Virtual Yahoo!
An Example of Virtual Access to Remote Web Catalogues
M. Angelaccio, S. Passiglia
Dip. di Ingegneria Informatica dei Sistemi e Produzione
Universita' di Roma "Tor Vergata"
Via della Ricerca Scientifica
00133 - ROMA (Italy)
angelaccio@utovrm.it
Abstract
We present the description of a WWW Information Retrieval system called Virtual Yahoo!
based on a Yahoo mirroring, i.e. a local copy of a subset of the remote Yahoo hypertext.
The aim is to access
the well known but overloaded WWW Catalogue in a virtual context, by extending
the memory virtual system organization to the Yahoo hypertext. The result is a tool that
may be considered
intermediate between a mirroring system and caching system able to
reduce the number of remote accesses.
The key issue is a page prefetching mechanism in cascade connection with
Search Engine answers. In particular the Virtual Yahoo! access depends on a
category fault event (analogous to the page fault event in
Virtual Memory Systems) that may occur in search engine answers.

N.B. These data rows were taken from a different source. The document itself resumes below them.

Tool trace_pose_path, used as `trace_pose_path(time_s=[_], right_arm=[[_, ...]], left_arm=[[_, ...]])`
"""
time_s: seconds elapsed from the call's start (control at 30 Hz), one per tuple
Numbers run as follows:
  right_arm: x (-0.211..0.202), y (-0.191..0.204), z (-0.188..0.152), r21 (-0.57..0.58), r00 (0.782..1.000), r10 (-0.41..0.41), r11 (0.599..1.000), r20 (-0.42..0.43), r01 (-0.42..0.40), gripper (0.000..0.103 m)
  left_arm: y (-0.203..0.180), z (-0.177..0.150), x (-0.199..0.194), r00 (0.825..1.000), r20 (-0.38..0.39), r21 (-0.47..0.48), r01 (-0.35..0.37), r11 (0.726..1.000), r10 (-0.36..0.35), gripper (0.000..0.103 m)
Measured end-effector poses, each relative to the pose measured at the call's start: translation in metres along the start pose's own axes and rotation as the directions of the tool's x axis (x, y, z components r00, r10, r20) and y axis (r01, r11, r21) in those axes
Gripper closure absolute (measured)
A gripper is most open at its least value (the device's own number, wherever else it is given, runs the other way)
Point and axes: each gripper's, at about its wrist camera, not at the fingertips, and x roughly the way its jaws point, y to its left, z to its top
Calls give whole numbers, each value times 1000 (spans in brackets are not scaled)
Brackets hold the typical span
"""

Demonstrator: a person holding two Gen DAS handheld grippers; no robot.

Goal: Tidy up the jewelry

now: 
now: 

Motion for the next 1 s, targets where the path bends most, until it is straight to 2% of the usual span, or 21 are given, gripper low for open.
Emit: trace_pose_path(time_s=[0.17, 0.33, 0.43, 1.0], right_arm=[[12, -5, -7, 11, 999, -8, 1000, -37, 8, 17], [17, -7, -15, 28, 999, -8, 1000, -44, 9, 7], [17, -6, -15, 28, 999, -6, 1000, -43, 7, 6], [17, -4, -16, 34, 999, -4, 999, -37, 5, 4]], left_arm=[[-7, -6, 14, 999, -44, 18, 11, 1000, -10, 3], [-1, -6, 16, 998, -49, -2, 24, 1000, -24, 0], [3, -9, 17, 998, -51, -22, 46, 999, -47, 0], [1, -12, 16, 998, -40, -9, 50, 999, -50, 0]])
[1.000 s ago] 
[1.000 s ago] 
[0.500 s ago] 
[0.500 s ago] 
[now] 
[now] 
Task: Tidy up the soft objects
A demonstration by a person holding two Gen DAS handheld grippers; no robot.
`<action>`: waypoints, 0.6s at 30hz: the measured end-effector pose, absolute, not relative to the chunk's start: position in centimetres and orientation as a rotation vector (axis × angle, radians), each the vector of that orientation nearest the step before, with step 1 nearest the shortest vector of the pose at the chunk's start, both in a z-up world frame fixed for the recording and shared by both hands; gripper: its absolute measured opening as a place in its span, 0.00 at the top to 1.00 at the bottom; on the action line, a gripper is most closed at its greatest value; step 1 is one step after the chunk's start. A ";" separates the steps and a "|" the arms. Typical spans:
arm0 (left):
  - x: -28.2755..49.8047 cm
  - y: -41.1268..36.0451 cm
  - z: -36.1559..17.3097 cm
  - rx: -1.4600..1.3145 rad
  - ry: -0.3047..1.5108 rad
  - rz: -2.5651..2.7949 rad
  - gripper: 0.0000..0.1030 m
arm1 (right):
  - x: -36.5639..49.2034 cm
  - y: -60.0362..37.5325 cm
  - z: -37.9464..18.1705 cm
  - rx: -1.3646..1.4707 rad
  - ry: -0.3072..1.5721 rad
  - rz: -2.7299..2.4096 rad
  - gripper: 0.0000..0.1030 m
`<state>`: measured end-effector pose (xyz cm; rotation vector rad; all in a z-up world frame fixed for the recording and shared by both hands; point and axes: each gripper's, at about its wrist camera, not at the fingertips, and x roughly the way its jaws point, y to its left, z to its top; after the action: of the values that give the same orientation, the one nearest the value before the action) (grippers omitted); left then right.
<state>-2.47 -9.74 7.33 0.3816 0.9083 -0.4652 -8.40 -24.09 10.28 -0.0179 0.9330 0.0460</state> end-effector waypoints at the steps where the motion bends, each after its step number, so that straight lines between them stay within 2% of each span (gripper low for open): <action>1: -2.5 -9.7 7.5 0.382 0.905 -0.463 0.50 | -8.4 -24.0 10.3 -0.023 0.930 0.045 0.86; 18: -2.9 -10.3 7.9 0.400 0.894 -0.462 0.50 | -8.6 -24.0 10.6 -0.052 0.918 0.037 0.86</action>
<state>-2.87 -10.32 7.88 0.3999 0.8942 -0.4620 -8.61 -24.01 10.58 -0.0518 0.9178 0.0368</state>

This allows a virtual search process that simulates the hand procedure of
"loading a remote page-while browsing the local one".
1. Introduction
Subject tree catalogues (or A2Z lists) are an important alternative
to database search engines because categories are explicit.
The user can integrate local search engine queries with browsing steps.
The main disadvantage is the network traffic overload
that in most cases degrades the browsing efficiency.
For example Yahoo, which is considered the most diffuse Subject Tree
on the Web (see [Bray95]),
combines a wide thematic description with query capability
and as consequence it often registers high workload at the server site.
By remarking that (as pointed out by Denning [Den96])
the Web extends virtual memory to the world, it seems clear
the analogy with the inefficiency due to memory hierarchies.
In this case the slow-access level corresponds to the remote site,
whereas the local site might be considered as a fast-access level.
One of the most common internet solutions is mirroring
(e.g. sites mirroring internet services like software ftp and Usenet news).
However these mirroring sites are not based on a virtual schema
because they do not introduce a virtual level.
The local reference is explicit at every time for the user.
In addition, because new link are frequently added, it holds that
implementing a Yahoo mirroring like ftp mirroring
is practically impossible due to the growing size of the Catalogue.
Another solution is given by the caching techniques that locally
save the most recently visited pages to improve browsing efficiency.
However, the caching approach gives
fast access only for a very small subset of the remote hypertext.
To better motivate the implementation of Subject Trees
as a virtual system, we show two examples of remote Yahoo access
each giving evidence of
a strong relationship between network traffic conditions and time intervals.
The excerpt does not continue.